Not long after my life went to hell, when I woke up my dad called me downstairs.

"Jorden, while you were sleep. On the news it said that. Olive had been kidnapped and beaten to death, and page had died in a car crash"

My eyes widened. Of course this happened, I will never find peace. I got up from the table silently. Not crying or looking shocked, I just got up and I walked to the bridge. No I'm not jumping in, it's very tempting to. But I'm not doing that to Kyle. Not anymore.

I just stared into the water looking at the reflecting sky.

"DYING is forgetting, LIVING is abuse. GOD is a liar, and a phony"

I turned around the other way heading towards the woods. While I was walking through the woods a pair of arms wrapped around me. I know it's Kyle. I looked down and saw his black jacket sleeve and his many, MANY band bracelets. His head was leaning on my shoulder, and then he spoke.

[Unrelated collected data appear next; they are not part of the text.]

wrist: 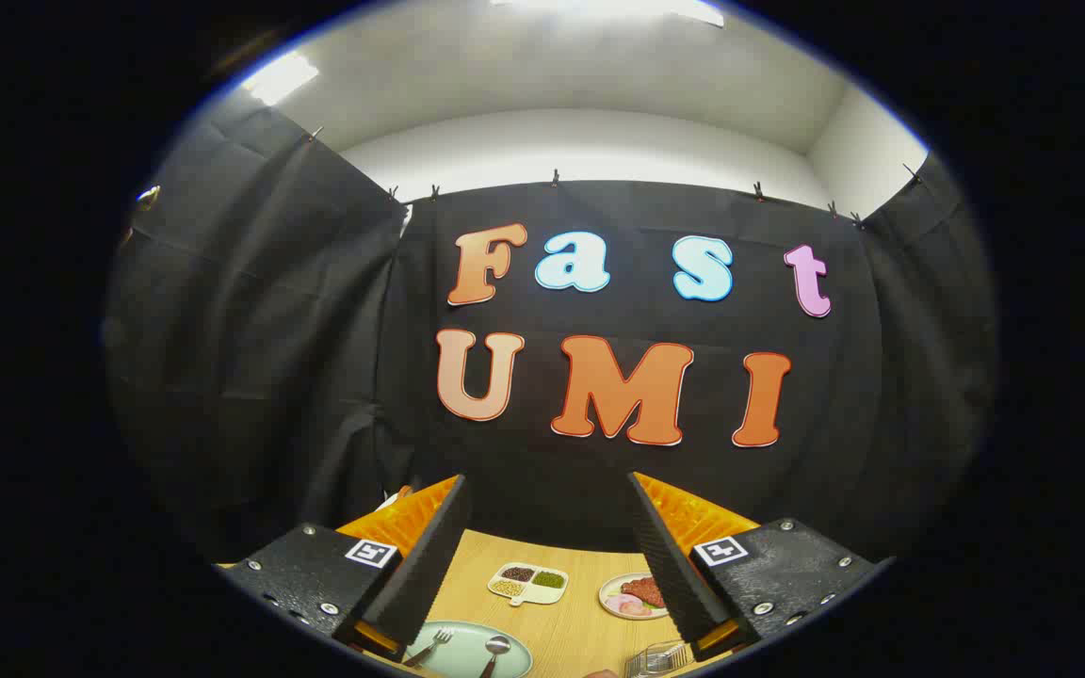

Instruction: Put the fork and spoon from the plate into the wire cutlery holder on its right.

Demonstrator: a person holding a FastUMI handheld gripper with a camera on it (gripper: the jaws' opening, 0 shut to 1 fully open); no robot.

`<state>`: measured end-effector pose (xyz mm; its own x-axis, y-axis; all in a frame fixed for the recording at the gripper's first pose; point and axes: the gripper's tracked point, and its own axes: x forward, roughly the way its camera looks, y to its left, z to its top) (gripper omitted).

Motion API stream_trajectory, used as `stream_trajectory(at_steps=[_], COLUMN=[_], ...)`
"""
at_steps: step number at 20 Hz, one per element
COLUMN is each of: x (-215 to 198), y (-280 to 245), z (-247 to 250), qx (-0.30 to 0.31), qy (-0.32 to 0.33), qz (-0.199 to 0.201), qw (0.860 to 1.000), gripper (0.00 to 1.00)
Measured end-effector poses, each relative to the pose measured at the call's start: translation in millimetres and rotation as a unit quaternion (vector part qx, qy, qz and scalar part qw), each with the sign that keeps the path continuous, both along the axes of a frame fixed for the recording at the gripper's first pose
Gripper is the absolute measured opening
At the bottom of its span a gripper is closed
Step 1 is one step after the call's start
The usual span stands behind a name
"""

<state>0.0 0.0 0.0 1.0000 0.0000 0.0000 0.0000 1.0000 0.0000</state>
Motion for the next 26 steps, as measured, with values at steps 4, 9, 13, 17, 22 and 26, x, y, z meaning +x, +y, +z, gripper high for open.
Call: stream_trajectory(at_steps=[4,9,13,17,22,26], x=[0.3,4.9,12.0,22.2,35.8,45.9], y=[2.7,6.8,10.7,16.8,28.7,40.3], z=[-2.7,-6.5,-4.5,-8.2,-38.6,-75.1], qx=[0.014,0.009,0.01,0.023,0.026,0.03], qy=[0.008,0.017,0.013,0.023,0.064,0.123], qz=[0.008,0.014,0.026,0.04,0.061,0.075], qw=[1.0,1.0,1.0,0.999,0.996,0.989], gripper=[0.98,0.98,0.98,0.98,0.98,0.98])
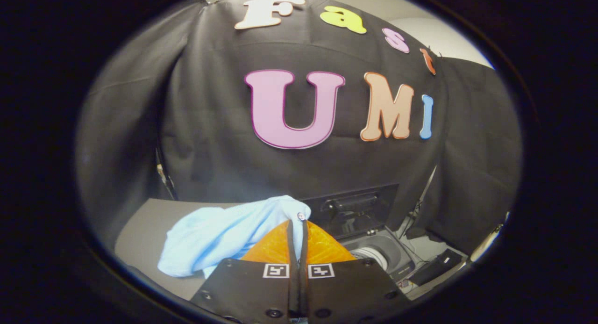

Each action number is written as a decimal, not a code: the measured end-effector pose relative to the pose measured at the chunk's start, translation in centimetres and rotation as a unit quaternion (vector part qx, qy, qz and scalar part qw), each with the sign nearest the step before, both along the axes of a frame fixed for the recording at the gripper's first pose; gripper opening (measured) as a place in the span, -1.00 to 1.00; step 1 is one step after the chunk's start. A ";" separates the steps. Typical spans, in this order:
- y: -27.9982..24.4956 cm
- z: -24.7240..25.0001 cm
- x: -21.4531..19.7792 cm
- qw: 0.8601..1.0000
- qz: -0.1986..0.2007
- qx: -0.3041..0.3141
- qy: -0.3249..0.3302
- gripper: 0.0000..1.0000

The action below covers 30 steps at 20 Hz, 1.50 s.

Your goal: Put the clothes into the washing machine and then close the washing machine lid.

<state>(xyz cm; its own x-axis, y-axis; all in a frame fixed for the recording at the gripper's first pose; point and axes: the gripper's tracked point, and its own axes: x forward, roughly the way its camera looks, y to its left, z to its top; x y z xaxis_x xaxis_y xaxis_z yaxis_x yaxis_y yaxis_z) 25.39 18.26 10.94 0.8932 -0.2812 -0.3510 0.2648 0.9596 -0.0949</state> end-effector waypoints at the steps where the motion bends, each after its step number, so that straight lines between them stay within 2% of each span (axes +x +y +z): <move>1: -1.0 0.3 0.3 1.000 0.001 -0.005 -0.011 -1.00; 5: -5.5 0.1 0.5 0.999 -0.020 -0.022 -0.034 -1.00; 11: -14.8 -4.7 -0.4 0.996 -0.068 -0.050 -0.026 -0.99; 14: -15.9 -6.1 0.0 0.997 -0.058 -0.032 -0.035 -0.99; 17: -16.4 -8.7 0.2 0.998 -0.053 -0.040 -0.012 -0.99; 19: -15.6 -10.3 1.0 0.999 -0.023 -0.028 -0.010 -0.86; 21: -13.8 -12.5 1.9 1.000 0.021 -0.004 -0.002 0.07; 23: -13.9 -14.1 1.4 0.999 0.027 -0.023 0.017 0.99; 25: -13.1 -14.7 1.4 0.999 0.036 -0.022 0.021 0.93; 30: -12.5 -15.0 1.2 1.000 0.028 -0.002 0.013 0.93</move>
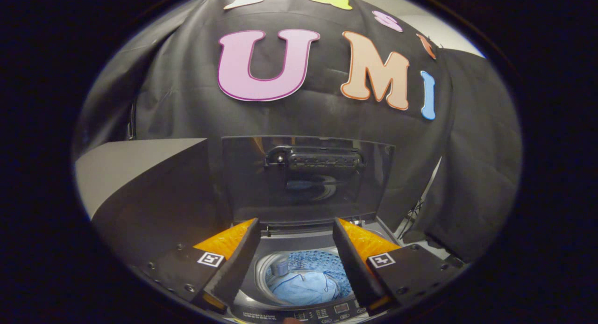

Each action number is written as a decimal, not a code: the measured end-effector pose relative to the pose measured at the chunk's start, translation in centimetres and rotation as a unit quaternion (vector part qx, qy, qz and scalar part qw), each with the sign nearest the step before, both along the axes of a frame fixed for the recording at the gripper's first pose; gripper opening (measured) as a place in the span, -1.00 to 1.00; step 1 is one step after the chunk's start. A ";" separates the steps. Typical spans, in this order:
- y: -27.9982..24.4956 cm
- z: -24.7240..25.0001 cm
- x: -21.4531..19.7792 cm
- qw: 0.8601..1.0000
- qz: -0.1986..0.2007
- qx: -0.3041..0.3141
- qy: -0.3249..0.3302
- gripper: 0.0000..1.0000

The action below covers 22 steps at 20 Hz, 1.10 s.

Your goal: Put the clothes into the washing machine and then close the washing machine lid.

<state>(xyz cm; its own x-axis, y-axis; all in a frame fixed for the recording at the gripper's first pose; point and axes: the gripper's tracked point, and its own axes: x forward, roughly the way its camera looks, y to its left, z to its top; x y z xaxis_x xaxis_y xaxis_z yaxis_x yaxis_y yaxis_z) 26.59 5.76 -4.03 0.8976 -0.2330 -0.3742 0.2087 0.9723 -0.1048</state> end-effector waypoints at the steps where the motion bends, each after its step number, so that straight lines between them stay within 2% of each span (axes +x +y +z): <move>1: 0.0 -0.1 0.0 1.000 -0.002 0.006 0.000 0.93; 4: -0.3 0.2 -0.6 1.000 -0.010 0.015 -0.011 0.95; 6: -1.3 0.3 -1.1 0.999 -0.032 0.013 -0.018 0.97; 8: -1.2 0.4 -1.2 0.999 -0.032 0.017 -0.027 0.96; 12: -2.1 -1.1 -0.8 0.999 -0.047 0.007 -0.016 0.96; 18: -3.9 1.3 2.6 0.998 -0.051 0.007 -0.044 0.96; 22: -5.2 5.0 6.1 0.996 -0.042 0.022 -0.075 0.97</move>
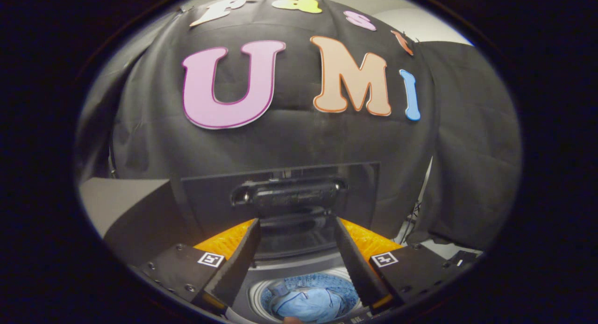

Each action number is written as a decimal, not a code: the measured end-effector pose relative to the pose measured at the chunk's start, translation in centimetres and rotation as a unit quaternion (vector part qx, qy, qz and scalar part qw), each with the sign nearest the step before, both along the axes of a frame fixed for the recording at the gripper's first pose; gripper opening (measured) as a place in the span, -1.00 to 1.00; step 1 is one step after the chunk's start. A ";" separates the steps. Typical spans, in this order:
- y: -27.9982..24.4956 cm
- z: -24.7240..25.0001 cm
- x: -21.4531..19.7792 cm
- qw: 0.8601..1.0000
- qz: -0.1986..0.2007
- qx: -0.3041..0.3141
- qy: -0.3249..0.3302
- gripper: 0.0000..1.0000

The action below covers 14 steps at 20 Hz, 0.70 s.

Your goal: Put the clothes into the washing machine and then close the washing machine lid.

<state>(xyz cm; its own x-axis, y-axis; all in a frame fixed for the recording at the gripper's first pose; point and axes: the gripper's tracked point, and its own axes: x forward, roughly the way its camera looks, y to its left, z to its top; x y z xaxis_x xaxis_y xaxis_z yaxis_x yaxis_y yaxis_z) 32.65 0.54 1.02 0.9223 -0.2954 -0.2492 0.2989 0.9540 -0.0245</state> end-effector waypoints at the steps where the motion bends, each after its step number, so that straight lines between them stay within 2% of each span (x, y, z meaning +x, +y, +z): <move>1: -0.3 1.1 0.9 1.000 0.004 -0.004 -0.007 0.96; 4: -2.1 3.0 3.5 1.000 -0.006 -0.022 -0.007 0.96; 9: -2.5 4.9 8.7 0.999 0.022 -0.009 -0.033 0.95; 12: -3.1 5.7 11.7 0.998 0.024 -0.002 -0.062 0.95; 14: -3.9 5.0 13.4 0.998 0.018 -0.013 -0.055 0.95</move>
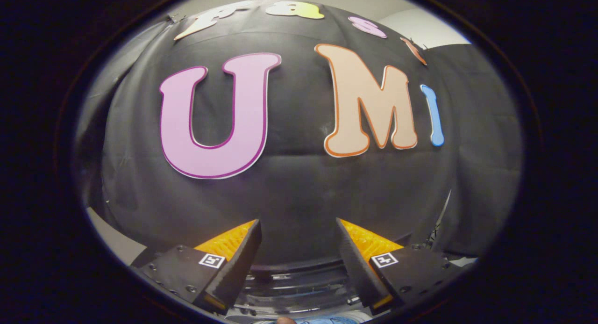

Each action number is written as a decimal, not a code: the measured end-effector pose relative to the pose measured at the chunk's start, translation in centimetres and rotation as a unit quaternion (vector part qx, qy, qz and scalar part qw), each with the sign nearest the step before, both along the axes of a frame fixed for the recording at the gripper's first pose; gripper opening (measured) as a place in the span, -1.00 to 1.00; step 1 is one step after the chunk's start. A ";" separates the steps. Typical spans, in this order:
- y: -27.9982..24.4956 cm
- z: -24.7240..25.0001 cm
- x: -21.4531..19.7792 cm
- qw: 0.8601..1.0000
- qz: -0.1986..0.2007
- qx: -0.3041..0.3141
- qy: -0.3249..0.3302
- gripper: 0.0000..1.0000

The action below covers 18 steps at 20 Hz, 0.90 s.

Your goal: Put the clothes into the washing machine and then close the washing machine lid.

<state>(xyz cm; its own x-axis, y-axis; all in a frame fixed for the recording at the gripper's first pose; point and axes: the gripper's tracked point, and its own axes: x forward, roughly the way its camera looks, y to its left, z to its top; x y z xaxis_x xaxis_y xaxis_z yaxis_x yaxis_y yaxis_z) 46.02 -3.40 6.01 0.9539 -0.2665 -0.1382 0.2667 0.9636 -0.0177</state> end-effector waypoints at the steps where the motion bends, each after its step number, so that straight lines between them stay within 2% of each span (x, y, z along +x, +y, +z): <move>1: -0.4 -0.5 0.8 1.000 0.001 -0.004 0.005 0.95; 2: -0.8 -1.5 1.6 1.000 0.001 -0.002 0.013 0.95; 4: 0.4 -4.3 3.3 0.998 0.032 0.039 0.042 0.94; 5: 0.8 -4.5 2.7 0.998 0.043 0.012 0.037 0.94; 6: 0.4 -4.1 3.5 0.998 0.046 0.021 0.026 0.94; 8: -0.2 -3.3 3.2 0.999 0.030 0.019 -0.011 0.93; 18: 0.0 -2.9 2.9 0.999 0.033 0.022 -0.009 0.93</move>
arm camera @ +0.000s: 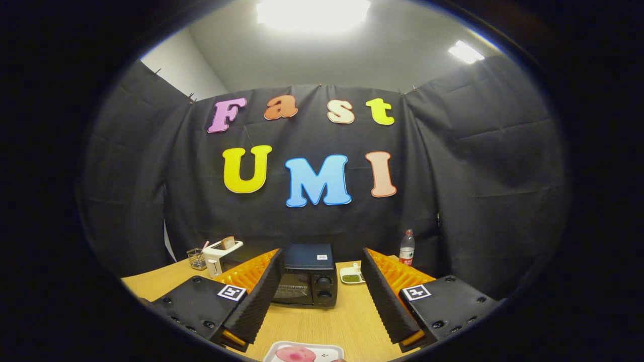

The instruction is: Open the toaster oven, put the food inside, and close the toaster oven door.

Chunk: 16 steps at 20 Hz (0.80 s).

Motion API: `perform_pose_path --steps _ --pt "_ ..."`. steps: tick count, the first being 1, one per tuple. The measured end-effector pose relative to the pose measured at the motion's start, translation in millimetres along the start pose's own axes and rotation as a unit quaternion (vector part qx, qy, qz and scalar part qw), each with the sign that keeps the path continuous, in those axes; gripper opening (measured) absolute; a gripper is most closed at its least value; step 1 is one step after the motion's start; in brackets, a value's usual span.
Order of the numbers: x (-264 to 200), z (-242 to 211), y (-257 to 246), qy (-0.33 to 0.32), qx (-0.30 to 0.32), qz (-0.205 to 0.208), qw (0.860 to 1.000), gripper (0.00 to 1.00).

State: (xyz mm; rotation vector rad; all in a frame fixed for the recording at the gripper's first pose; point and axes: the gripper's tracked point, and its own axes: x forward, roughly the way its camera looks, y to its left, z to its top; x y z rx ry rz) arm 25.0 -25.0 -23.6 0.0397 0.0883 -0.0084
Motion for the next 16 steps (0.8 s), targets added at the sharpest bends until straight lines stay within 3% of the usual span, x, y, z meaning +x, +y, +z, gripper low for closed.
perform_pose_path --steps 16 --pt "107 -32 102 0.028 0.023 0.083 0.996 0.97"
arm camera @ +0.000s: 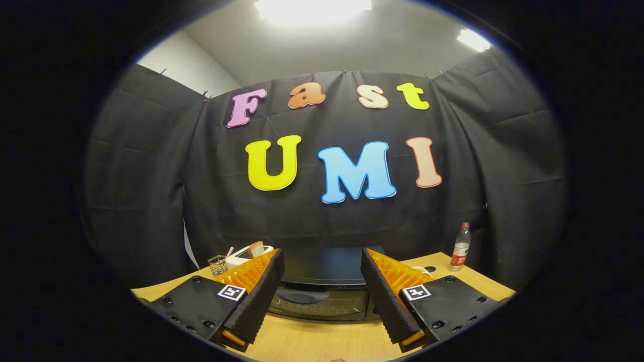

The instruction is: Open the toaster oven, put the food inside, and close the toaster oven door.

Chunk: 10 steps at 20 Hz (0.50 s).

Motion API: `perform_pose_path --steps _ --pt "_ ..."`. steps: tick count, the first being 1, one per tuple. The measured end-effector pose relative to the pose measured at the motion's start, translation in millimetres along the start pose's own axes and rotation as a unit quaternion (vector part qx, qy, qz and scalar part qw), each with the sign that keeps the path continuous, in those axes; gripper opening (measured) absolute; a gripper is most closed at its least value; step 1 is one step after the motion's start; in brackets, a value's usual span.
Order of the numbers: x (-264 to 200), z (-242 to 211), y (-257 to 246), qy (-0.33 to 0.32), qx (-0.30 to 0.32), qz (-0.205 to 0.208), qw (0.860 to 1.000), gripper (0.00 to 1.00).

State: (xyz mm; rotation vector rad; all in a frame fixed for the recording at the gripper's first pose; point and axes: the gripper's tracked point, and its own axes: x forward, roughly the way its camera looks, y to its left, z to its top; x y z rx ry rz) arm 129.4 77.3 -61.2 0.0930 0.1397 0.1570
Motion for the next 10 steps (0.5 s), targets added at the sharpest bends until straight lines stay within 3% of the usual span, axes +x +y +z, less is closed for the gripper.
perform_pose_path --steps 10 --pt "68 -62 19 0.059 0.000 -0.001 0.998 0.97"
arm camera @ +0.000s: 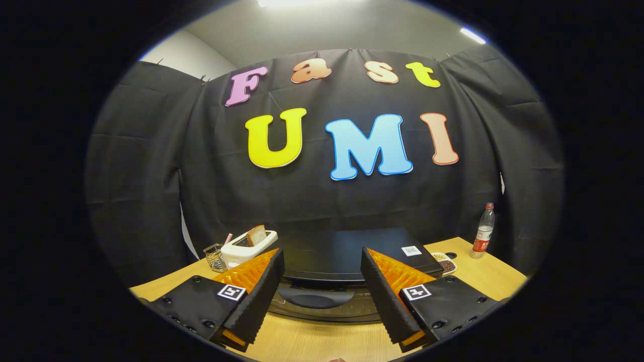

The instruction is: Open the toaster oven, put the food inside, and close the toaster oven door.

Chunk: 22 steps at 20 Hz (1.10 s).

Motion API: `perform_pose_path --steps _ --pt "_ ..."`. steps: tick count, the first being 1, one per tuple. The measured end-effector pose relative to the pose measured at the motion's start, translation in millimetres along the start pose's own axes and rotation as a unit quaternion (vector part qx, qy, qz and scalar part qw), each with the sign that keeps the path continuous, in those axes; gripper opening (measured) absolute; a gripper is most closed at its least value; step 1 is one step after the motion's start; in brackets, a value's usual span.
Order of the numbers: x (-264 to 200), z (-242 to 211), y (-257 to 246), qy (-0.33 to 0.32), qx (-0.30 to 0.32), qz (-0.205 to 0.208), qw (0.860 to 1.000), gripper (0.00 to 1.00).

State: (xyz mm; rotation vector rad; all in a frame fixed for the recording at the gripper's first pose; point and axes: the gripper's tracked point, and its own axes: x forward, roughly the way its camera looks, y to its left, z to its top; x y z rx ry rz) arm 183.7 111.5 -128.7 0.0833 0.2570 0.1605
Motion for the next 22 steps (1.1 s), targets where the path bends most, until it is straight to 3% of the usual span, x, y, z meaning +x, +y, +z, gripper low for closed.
perform_pose_path --steps 9,12,22 --pt "34 -59 4 0.075 -0.026 -0.040 0.996 0.98" --pt "36 -61 3 0.074 -0.033 -0.055 0.995 0.98" --pt "-3 -78 11 0.069 -0.030 -0.062 0.995 0.99"
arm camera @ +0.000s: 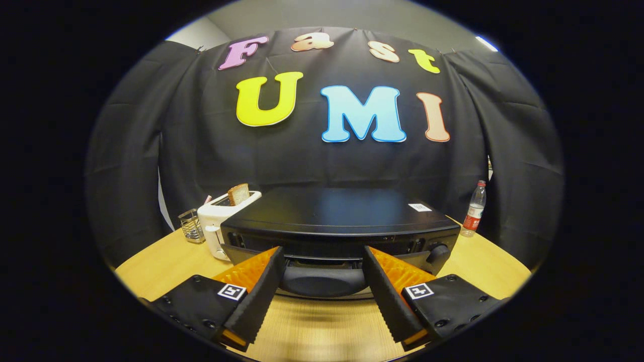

"I saw you near the bridge"

"Nothing to worry about, I wasn't thinking about 'that'"

"Good, I want to keep my princess in my life forever" I could feel his smile against my shoulder. It was a nice feeling, to know that he's happy.

"It's nice to know your so happy Kyle"

"All of it. An act"

I turned around still in the grasp of his arms and wrapped mine around his neck. "What do you mean?"

"I'm struggling with depression, and still recovering from the depression of when you left. I know your staying with me this time but.... I keep thinking it's going to happen again so I'm stuck at 99% of recovery"

"Did you see the news"

"No, you watch it?"

"Not at all, but my dad told me that on the news it said. Page . And olive . Had been killed" I paused and then continued "I didn't cry, bad things follow me" then I smiled and started to cry because of their death. Then spoke more "I hoped I would have changed by the time this happened to any of my friends, but I didn't get a chance to change. I only got worse, Kyle if I were to die, all the pain would go away, same as the memories. But I only want the pain to go away. Everybody will forget me, I'll forget everybody"

"I won't" he said trying to make it better

"But you don't make that decision"

He wiped the tears off of my face, kissed me then said "then I just won't die before you" he smiled. Then we joined hands and he walked me home and spent the night.

You will die before me, and I'll be the one to watch you die. Bad things follow me.